Francesco Guccini e la politica: oltre le etichette, la vera anima libertaria
Nel corso dei decenni, critica e pubblico hanno spesso catalogato Francesco Guccini come un “cantautore politico” o come la voce ufficiale della sinistra militante. Tuttavia, questa etichetta ideologica rispecchiava solo in parte la complessa realtà del suo pensiero.
Sebbene in canzoni simbolo come La locomotiva emerga chiaramente una profonda sensibilità civile, lo stesso Guccini ha sempre rifiutato l’etichetta di portavoce politico. Pur essendo stato descritto per anni come un artista schierato, il suo pensiero non si rifletteva in una rigida appartenenza di partito. Guccini si definiva uno spirito libero e libertario, più legato ai valori dell’anarchia etica, del dubbio, dell’indipendenza di pensiero e del rispetto della libertà individuale che ai dogmi ideologici.
Nelle sue dichiarazioni e nelle sue interviste ha sempre ribadito di non avere alcuna intenzione di impartire lezioni, lanciare “messaggi” o dispensare verità preconfezionate. La sua produzione musicale si è concentrata piuttosto sul racconto intimo, sulla rappresentazione del quotidiano e della società, sullo scorrere inesorabile degli anni, sul valore dei ricordi e dei legami umani, oltre che sulla denuncia delle ingiustizie sociali.
Per questo motivo, ridurre e incasellare la sua ricca vena poetica in una semplice militanza ideologica significa sminuirne il valore: Francesco Guccini è stato, prima di ogni altra cosa, un attento cronista delle emozioni e delle inquietudini dell’animo umano.

L’ultimo saluto a Francesco Guccini: cerimonia privata a Pavana e omaggio pubblico a settembre
La scelta di svolgere le esequie in forma strettamente riservata oggi, sabato 8 agosto, risponde perfettamente all’indole schiva e appartata del cantautore, che da tempo aveva preferito la quiete di Pavana alle luci della ribalta.

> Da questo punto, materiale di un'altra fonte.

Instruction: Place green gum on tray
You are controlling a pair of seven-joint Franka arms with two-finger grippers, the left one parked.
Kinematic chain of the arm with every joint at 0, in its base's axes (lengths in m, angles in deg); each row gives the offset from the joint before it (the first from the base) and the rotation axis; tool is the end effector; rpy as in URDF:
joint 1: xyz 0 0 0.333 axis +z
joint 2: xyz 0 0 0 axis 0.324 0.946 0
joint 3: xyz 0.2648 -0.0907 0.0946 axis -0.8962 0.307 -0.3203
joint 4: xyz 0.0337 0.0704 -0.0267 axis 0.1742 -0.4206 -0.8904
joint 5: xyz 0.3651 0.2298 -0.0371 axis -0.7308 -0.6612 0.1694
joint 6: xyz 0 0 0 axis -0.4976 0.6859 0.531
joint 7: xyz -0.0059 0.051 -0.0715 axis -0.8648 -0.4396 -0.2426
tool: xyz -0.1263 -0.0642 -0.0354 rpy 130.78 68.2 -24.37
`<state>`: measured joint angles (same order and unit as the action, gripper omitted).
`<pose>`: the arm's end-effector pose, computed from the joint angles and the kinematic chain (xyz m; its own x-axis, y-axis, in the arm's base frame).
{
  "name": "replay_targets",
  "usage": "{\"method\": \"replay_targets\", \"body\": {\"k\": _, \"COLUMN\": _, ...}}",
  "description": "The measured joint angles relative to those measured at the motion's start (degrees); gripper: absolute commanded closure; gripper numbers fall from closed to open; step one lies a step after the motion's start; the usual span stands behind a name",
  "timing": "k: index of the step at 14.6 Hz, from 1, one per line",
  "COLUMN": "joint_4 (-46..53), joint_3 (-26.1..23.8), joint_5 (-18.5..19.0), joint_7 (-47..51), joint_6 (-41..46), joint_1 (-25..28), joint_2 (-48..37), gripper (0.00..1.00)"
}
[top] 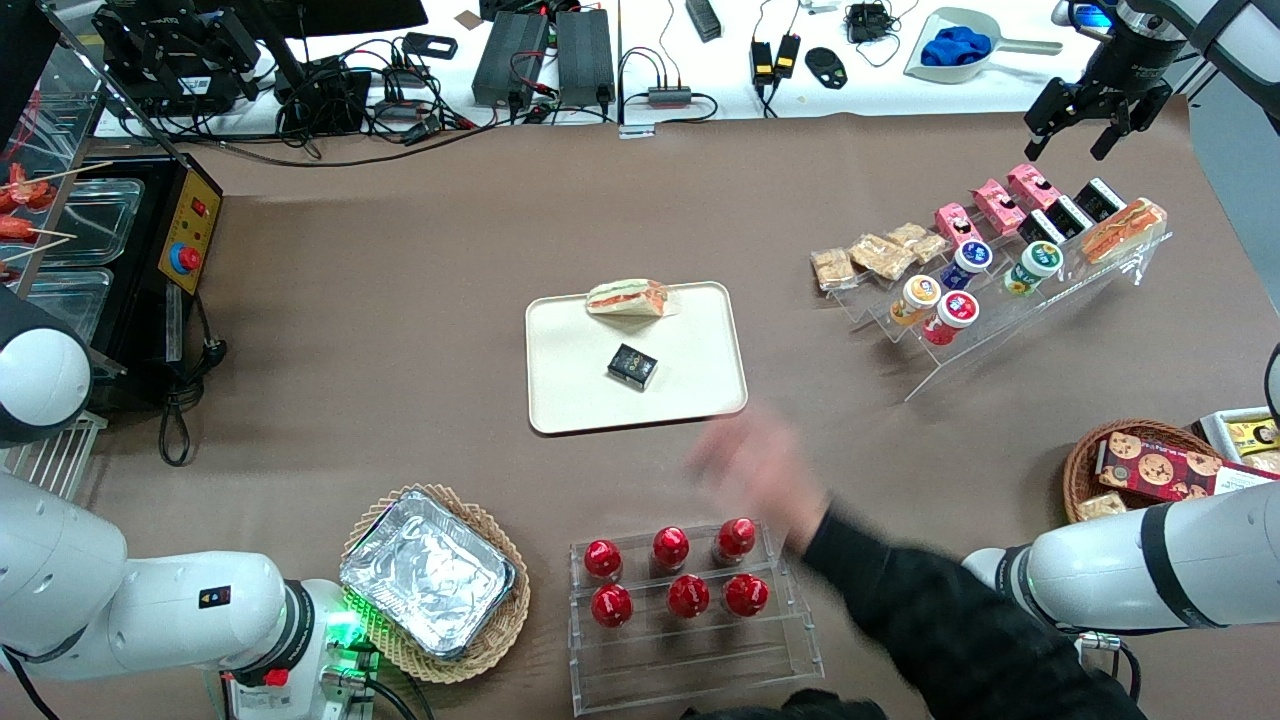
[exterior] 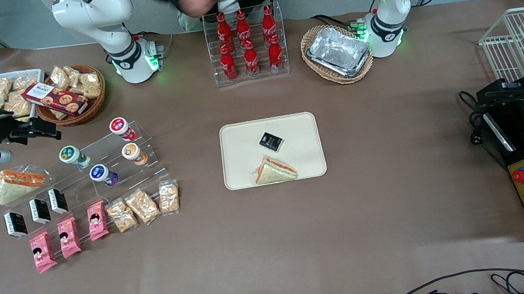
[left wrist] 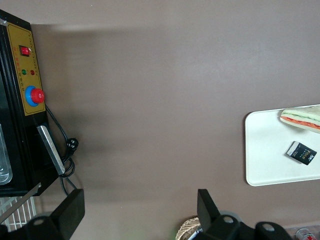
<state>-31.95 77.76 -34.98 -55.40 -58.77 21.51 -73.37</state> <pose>0.5646 -0.0436 0.5068 0.9871 0.0089 -0.1599 -0.0026 -0.9974 -0.0716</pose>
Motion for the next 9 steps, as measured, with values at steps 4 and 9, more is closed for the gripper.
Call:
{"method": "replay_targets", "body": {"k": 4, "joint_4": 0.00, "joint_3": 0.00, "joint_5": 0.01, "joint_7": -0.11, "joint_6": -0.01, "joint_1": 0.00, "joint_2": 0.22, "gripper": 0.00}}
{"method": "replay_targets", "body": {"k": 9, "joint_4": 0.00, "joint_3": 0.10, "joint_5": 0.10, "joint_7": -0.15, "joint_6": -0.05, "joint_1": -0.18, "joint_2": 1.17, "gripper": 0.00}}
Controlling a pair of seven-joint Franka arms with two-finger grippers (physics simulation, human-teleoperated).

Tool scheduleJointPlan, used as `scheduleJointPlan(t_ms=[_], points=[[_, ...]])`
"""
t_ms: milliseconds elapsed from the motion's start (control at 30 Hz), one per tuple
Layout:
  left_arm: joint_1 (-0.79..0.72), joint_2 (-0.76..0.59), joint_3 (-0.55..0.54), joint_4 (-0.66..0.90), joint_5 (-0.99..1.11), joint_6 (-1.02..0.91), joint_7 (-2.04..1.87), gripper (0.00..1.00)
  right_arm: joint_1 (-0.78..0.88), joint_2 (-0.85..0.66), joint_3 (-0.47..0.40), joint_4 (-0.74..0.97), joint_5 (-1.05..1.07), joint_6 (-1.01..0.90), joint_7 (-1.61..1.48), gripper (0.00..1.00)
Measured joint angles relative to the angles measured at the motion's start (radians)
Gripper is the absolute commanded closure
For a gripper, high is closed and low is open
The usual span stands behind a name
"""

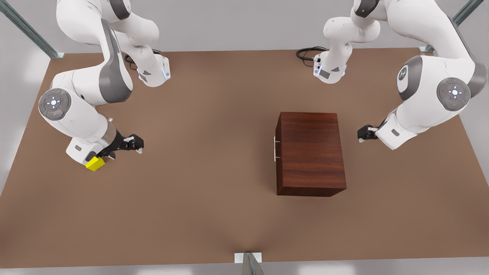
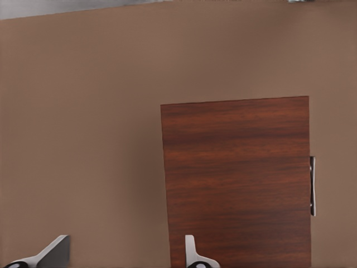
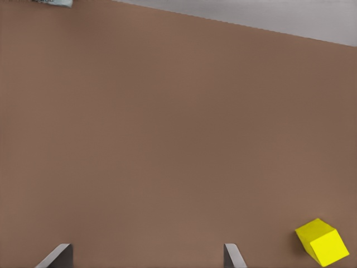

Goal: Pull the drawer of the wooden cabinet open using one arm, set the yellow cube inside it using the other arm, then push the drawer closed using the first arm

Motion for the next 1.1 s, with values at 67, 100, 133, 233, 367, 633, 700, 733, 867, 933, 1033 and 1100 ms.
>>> scheduleJointPlan(t_ms=[67, 100, 133, 233, 367, 633, 700, 733, 867, 933, 1033, 1100], points=[[-0.03, 0.016, 0.0, 0.001, 0.003, 0.009, 0.006, 0.0, -0.001, 0.0, 0.0, 0.0, 0.0, 0.008, -0.001, 0.0], [-0.07, 0.035, 0.001, 0.004, 0.005, 0.001, 0.002, 0.0, -0.001, 0.0, 0.0, 0.0, 0.0, 0.011, -0.001, 0.0], [-0.136, 0.058, 0.002, 0.006, 0.007, -0.006, -0.01, 0.0, -0.001, 0.0, 0.0, 0.0, 0.001, 0.014, -0.001, 0.0], [-0.386, 0.141, 0.0, 0.008, 0.062, -0.019, -0.099, 0.0, -0.005, 0.0, -0.001, -0.001, 0.001, 0.02, -0.003, 0.0], [-0.562, 0.218, 0.001, 0.009, 0.117, 0.004, -0.273, 0.0, -0.007, 0.001, -0.002, -0.003, -0.001, 0.026, -0.005, 0.0], [-0.625, 0.309, 0.001, 0.009, 0.215, 0.109, -0.584, 0.0, -0.033, 0.034, -0.012, -0.022, -0.016, 0.053, -0.007, 0.0], [-0.626, 0.332, 0.001, 0.008, 0.238, 0.138, -0.647, 0.18, -0.084, 0.039, -0.008, -0.076, -0.024, 0.069, -0.009, 0.0], [-0.626, 0.341, 0.001, 0.008, 0.248, 0.149, -0.675, 0.22, -0.13, 0.04, -0.007, -0.116, -0.026, 0.085, -0.015, 0.0], [-0.622, 0.359, 0.001, 0.008, 0.273, 0.181, -0.773, 0.23, -0.253, 0.051, -0.01, -0.196, -0.039, 0.136, -0.036, 0.0], [-0.619, 0.364, 0.002, 0.008, 0.277, 0.19, -0.81, 0.23, -0.303, 0.064, -0.011, -0.216, -0.045, 0.15, -0.024, 0.0], [-0.618, 0.376, 0.004, 0.007, 0.281, 0.2, -0.857, 0.28, -0.351, 0.083, -0.011, -0.243, -0.049, 0.163, 0.018, 0.0], [-0.618, 0.384, 0.005, 0.006, 0.281, 0.204, -0.883, 0.3, -0.344, 0.106, -0.005, -0.247, -0.067, 0.167, 0.067, 0.0]])
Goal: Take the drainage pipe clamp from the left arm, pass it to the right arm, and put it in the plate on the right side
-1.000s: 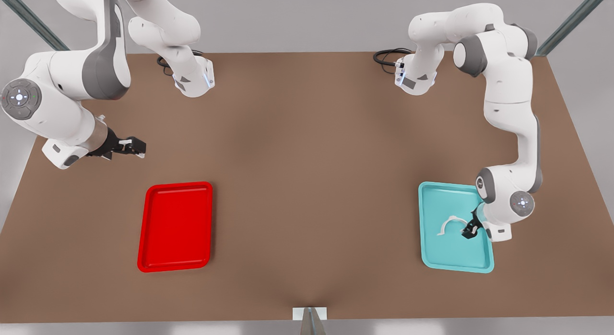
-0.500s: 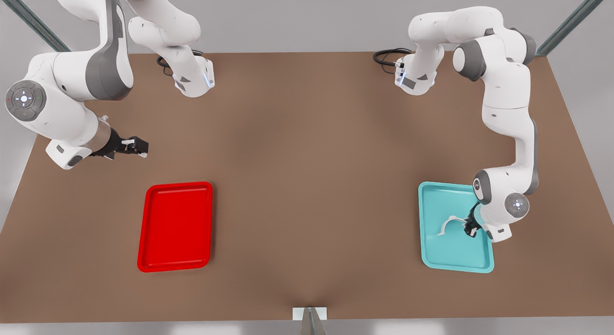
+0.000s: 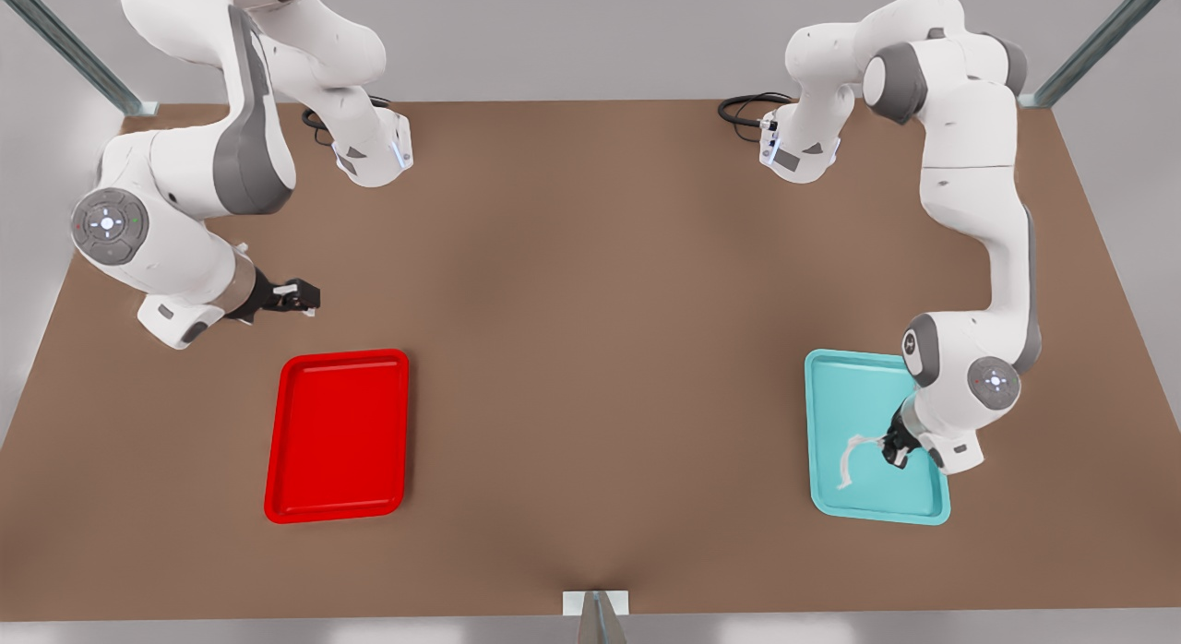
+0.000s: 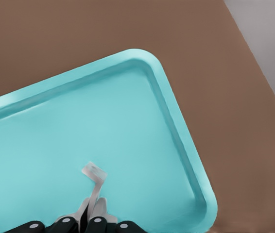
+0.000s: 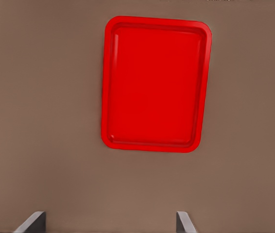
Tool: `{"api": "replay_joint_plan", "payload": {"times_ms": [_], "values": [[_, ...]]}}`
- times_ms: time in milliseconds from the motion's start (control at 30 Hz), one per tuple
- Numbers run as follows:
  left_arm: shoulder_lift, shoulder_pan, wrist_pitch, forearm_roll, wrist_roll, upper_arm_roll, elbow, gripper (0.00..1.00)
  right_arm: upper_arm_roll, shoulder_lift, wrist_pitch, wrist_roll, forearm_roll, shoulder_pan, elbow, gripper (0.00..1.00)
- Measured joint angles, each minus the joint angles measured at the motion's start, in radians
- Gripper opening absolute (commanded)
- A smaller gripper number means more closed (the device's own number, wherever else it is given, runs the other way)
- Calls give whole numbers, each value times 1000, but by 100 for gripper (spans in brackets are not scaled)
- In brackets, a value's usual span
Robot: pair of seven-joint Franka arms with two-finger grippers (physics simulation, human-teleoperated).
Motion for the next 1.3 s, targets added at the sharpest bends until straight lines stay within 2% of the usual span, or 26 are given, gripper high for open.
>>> {"api": "replay_joint_plan", "payload": {"times_ms": [100, 267, 367, 500, 600, 767, 1300], "values": [[17, -111, -109, 8, -10, -30, 148, 21, 14, 85, 85, -19, 24, 75, 4, 100], [41, -331, -274, 13, -57, -41, 267, 21, 26, 206, 267, -110, 49, 158, 1, 100], [78, -398, -328, 11, -97, -102, 347, 21, 61, 266, 394, -207, 56, 169, 3, 100], [140, -503, -369, 9, -159, -114, 477, 21, 75, 343, 606, -375, 99, 165, -7, 100], [190, -534, -376, 9, -195, -139, 546, 21, 99, 366, 722, -507, 135, 168, -10, 100], [210, -558, -373, 6, -242, -147, 564, 21, 136, 369, 826, -711, 171, 160, -24, 100], [218, -562, -373, 4, -340, -156, 564, 21, 191, 400, 906, -1322, 329, 188, -50, 100]]}}
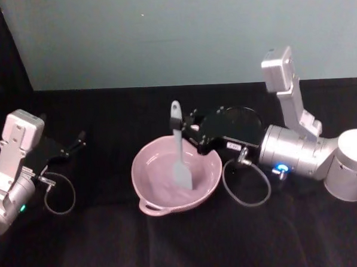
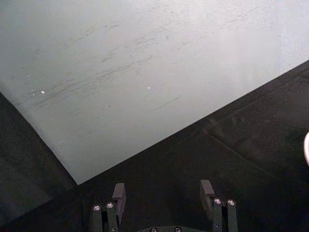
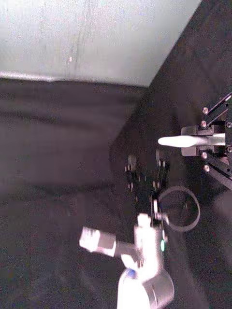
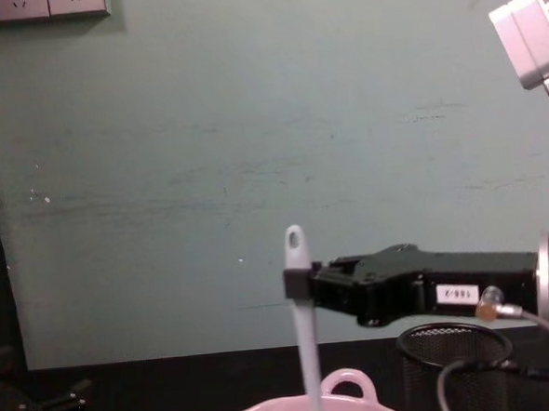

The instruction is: Use the one hand to pick up the spoon and stir the clear water in the bowl.

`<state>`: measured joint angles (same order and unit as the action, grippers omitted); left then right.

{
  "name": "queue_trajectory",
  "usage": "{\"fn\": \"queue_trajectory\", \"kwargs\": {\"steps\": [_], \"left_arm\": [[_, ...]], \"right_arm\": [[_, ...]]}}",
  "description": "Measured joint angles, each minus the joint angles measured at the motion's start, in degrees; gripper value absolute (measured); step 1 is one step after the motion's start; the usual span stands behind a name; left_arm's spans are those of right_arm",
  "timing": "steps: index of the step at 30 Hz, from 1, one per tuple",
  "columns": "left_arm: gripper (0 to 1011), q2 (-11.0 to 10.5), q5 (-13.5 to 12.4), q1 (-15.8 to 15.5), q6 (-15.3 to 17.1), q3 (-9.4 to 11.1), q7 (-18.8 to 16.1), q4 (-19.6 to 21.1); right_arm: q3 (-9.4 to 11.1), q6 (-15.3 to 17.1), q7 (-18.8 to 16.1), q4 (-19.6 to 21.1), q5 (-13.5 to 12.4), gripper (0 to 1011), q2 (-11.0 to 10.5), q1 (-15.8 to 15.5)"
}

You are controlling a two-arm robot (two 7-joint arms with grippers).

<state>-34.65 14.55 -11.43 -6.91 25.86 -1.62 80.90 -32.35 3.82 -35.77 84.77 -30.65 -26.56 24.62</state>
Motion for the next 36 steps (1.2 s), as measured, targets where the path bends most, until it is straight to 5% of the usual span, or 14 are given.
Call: {"fn": "queue_trajectory", "kwargs": {"steps": [9,21,36], "left_arm": [[1011,0.0,0.0,0.0,0.0,0.0,0.0,0.0],[1011,0.0,0.0,0.0,0.0,0.0,0.0,0.0],[1011,0.0,0.0,0.0,0.0,0.0,0.0,0.0]], "right_arm": [[-2.05,-0.08,-1.08,0.83,-0.98,118,1.51,-0.33],[-2.98,-2.71,-1.16,-7.86,-1.45,118,6.74,4.89],[-0.8,-5.21,1.09,-13.83,1.44,118,7.82,6.8]]}}
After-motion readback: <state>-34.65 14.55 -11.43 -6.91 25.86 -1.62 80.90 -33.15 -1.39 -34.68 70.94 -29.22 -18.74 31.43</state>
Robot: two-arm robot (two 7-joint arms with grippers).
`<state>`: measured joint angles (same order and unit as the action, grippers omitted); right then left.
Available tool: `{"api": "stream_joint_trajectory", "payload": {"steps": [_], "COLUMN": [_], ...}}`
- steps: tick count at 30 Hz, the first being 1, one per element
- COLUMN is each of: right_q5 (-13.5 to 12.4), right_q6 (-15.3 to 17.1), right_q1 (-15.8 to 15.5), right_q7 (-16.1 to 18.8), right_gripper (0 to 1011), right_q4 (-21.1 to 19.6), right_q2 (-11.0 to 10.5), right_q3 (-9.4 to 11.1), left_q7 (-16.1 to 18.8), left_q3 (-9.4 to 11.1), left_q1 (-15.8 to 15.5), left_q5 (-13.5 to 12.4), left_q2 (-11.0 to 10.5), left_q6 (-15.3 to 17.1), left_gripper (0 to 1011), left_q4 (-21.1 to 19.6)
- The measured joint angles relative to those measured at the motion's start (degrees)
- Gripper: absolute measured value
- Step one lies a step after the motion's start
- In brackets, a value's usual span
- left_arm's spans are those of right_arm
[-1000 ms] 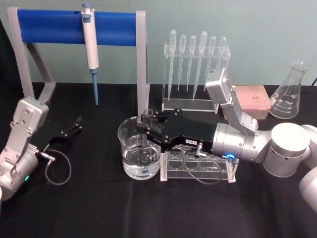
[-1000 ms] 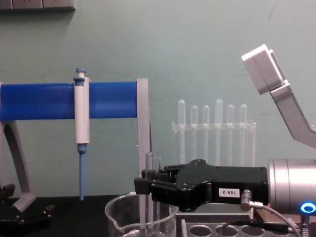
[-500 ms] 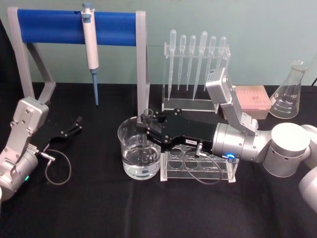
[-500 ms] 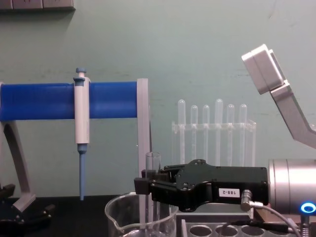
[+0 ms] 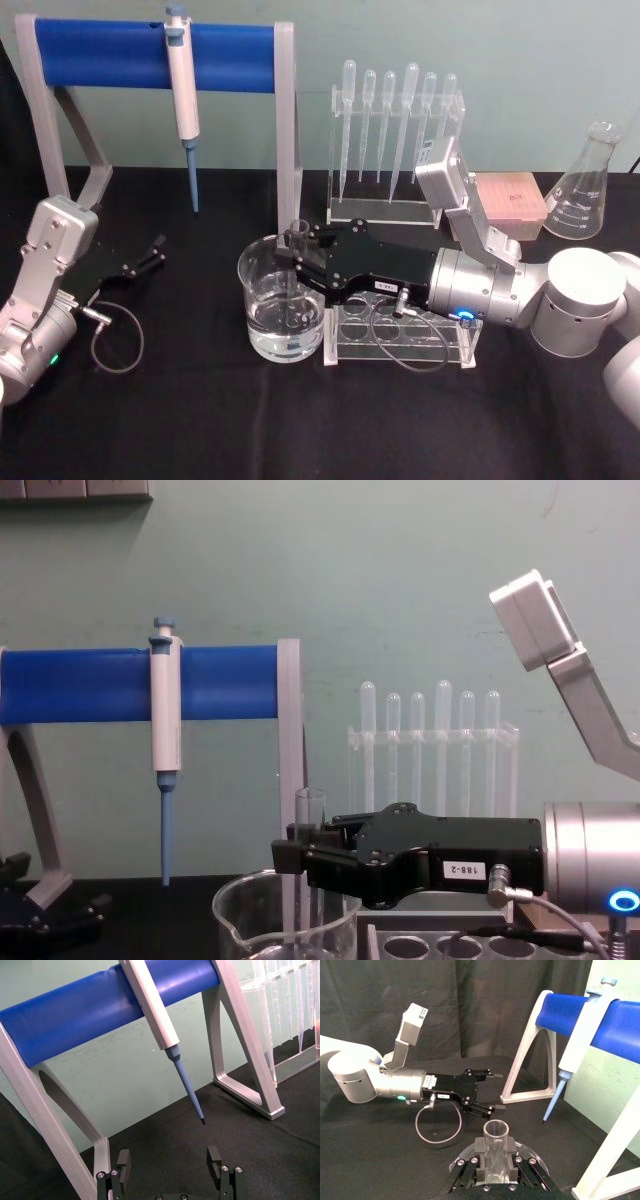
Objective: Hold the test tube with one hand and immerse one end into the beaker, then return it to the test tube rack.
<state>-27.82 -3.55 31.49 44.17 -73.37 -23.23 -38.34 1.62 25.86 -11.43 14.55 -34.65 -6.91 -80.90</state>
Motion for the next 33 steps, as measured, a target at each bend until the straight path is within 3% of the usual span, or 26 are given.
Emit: {"api": "stream_joint_trajectory", "payload": {"steps": [10, 20, 33], "right_q5": [-0.3, -1.65, -4.76], "right_q6": [-0.37, 1.9, 3.86], "right_q1": [-0.45, 0.48, 0.8], "right_q7": [-0.08, -1.38, -4.27], "right_gripper": [242, 242, 242], "right_q4": [-4.04, -9.96, -17.15], "right_q2": [-0.94, -2.63, -6.65], "right_q3": [1.05, 2.6, 6.72], "left_q7": [0.0, 0.0, 0.0], "left_q3": [0.0, 0.0, 0.0], "left_q1": [0.0, 0.0, 0.0], "left_q5": [0.0, 0.0, 0.0], "left_q2": [0.0, 0.0, 0.0], "left_q6": [0.0, 0.0, 0.0], "left_gripper": [1000, 1000, 1000], "left_q4": [0.0, 0.0, 0.0]}}
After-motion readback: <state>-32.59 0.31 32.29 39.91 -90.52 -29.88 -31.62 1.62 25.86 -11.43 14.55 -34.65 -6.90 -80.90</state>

Nel ringraziare per le tantissime attestazioni di stima e vicinanza arrivate da ogni parte del Paese, i familiari hanno chiesto a tutti i fan il rispetto della privacy e del silenzio in questo momento di profondo dolore.
Per quanti vorranno tributargli il doveroso omaggio e celebrarne l’eredità poetica, nel mese di settembre sarà organizzata una cerimonia commemorativa pubblica. Sarà l’occasione per ricordare collettivamente la parabola umana e le opere del cantautore che, attraverso le sue parole e la sua musica, ha saputo leggere le sfumature della psiche umana e raccontare il tempo, la memoria e le inquietudini di intere generazioni.